> **Exercise aim**
Look through the records below and say how many lines include "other". Give only that number.

################

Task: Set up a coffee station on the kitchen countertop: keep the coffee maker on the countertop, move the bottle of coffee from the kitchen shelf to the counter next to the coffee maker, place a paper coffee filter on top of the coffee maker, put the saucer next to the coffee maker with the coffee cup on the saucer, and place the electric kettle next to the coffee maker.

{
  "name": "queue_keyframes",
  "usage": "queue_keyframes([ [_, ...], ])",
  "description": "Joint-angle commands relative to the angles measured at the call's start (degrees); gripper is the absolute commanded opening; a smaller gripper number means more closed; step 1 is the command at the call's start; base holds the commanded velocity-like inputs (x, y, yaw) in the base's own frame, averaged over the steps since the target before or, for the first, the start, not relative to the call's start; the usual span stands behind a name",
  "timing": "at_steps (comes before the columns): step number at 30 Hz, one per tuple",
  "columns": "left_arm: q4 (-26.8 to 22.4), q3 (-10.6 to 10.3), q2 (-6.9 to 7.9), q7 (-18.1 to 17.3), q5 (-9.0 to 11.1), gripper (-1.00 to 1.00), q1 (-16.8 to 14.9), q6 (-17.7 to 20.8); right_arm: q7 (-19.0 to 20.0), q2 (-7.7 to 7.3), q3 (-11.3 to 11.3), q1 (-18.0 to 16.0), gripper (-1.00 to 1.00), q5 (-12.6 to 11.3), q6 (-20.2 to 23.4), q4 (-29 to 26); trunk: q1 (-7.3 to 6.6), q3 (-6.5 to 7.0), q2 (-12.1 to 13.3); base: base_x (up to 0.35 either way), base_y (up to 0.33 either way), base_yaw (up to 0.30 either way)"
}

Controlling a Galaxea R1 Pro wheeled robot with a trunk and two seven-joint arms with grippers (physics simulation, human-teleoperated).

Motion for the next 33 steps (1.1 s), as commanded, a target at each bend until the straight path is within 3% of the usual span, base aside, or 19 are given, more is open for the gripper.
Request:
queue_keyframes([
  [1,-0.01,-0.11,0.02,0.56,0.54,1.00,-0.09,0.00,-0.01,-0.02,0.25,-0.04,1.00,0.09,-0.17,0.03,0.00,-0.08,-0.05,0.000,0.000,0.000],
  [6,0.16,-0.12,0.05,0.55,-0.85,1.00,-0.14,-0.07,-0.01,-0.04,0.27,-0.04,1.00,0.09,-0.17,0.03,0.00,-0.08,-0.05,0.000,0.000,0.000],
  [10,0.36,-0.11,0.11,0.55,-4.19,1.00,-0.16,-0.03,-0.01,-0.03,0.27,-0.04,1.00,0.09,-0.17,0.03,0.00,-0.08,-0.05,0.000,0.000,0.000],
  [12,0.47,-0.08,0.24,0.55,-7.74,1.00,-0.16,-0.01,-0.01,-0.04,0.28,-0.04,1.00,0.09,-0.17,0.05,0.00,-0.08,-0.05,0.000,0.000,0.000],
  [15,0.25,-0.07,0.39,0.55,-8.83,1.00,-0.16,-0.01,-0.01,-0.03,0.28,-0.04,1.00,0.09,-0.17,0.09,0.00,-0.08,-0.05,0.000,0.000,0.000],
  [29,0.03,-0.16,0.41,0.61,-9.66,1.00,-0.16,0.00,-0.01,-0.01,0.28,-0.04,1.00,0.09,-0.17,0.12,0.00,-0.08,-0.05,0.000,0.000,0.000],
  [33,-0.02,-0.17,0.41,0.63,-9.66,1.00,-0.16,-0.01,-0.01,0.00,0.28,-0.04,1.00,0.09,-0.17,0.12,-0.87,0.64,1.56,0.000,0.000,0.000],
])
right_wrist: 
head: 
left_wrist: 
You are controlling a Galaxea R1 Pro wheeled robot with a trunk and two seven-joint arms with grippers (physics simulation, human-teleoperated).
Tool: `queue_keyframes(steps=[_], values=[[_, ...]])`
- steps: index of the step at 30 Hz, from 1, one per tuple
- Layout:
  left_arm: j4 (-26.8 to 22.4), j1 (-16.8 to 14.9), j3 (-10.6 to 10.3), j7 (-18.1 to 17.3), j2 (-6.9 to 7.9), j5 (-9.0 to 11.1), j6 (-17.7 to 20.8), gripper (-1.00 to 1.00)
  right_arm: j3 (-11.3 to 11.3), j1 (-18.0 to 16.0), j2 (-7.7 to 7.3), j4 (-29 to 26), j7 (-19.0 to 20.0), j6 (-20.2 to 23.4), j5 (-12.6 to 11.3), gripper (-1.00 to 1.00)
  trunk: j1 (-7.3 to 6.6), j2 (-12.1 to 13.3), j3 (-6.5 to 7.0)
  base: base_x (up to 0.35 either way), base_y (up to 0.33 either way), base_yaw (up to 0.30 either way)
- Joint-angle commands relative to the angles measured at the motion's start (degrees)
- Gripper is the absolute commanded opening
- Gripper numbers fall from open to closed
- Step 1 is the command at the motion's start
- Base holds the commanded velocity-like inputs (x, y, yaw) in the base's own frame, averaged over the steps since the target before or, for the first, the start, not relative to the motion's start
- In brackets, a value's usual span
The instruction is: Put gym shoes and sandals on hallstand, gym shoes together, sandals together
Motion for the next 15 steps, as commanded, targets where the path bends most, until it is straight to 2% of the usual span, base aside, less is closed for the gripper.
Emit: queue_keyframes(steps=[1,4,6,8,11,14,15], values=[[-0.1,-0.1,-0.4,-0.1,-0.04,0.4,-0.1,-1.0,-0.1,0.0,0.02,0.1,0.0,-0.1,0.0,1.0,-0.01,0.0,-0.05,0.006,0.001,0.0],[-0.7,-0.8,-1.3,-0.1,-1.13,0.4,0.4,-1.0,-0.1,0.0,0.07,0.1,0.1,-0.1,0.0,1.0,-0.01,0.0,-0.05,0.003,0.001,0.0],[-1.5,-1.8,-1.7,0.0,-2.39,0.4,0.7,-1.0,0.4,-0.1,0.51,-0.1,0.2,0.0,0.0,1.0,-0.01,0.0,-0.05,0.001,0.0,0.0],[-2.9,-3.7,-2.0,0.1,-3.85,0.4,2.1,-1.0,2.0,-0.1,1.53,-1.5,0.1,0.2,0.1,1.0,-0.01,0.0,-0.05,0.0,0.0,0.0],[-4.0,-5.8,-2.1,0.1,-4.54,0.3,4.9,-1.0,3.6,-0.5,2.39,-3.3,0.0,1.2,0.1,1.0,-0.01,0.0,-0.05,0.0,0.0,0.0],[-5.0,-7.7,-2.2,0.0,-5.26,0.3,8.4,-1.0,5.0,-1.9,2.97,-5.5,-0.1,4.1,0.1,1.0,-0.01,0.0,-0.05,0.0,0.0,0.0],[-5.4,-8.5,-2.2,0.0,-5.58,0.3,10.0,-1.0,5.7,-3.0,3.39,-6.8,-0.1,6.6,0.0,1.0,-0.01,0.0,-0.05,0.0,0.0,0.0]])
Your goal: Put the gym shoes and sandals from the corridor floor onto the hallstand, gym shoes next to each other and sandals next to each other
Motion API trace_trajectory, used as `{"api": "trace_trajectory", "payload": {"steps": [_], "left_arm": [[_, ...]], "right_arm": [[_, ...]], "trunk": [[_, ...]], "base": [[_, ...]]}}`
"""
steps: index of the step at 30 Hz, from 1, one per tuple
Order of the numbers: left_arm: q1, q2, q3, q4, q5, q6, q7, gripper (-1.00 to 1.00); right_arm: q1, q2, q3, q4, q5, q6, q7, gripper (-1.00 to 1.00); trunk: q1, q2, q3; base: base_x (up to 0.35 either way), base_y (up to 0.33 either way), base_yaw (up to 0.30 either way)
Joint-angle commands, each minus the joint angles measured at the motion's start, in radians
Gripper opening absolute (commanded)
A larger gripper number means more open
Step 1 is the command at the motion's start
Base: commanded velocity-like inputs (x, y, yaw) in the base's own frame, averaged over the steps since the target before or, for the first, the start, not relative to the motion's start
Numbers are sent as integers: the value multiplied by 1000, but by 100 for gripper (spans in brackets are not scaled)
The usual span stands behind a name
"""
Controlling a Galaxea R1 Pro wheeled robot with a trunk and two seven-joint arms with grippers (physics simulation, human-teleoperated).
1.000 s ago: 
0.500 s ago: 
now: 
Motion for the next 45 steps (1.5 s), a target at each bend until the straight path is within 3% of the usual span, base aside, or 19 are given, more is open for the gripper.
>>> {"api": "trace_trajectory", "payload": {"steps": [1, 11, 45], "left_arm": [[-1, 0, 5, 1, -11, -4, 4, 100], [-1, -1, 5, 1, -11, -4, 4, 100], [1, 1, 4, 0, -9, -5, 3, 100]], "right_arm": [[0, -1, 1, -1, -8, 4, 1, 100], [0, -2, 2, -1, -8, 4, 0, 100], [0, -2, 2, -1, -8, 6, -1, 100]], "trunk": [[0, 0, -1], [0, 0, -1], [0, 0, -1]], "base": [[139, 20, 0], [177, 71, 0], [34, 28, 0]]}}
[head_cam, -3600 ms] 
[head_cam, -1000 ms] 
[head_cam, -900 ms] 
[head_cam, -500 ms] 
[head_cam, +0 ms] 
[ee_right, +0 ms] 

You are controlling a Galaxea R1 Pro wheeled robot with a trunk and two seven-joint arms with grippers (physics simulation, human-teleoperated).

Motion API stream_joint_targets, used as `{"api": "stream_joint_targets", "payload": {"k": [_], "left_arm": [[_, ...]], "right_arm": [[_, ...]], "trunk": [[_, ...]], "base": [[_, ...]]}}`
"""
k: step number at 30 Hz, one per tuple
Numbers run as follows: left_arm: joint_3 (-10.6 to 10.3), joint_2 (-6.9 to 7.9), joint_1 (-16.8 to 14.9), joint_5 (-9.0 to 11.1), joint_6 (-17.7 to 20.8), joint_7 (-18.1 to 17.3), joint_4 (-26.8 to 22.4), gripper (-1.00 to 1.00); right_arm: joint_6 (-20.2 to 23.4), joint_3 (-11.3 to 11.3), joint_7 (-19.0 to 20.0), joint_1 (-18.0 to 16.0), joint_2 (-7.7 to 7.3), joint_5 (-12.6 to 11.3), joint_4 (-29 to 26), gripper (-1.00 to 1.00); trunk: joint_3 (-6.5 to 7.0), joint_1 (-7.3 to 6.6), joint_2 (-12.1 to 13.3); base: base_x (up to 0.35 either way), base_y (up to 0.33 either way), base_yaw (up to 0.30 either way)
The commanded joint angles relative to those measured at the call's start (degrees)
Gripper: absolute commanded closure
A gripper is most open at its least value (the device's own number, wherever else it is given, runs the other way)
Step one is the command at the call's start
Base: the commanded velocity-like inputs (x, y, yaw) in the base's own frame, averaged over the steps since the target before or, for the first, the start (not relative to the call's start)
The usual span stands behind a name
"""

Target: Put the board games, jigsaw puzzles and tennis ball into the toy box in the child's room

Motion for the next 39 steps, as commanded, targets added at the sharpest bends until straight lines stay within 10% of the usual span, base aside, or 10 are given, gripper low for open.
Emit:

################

> **Answer to this task**
2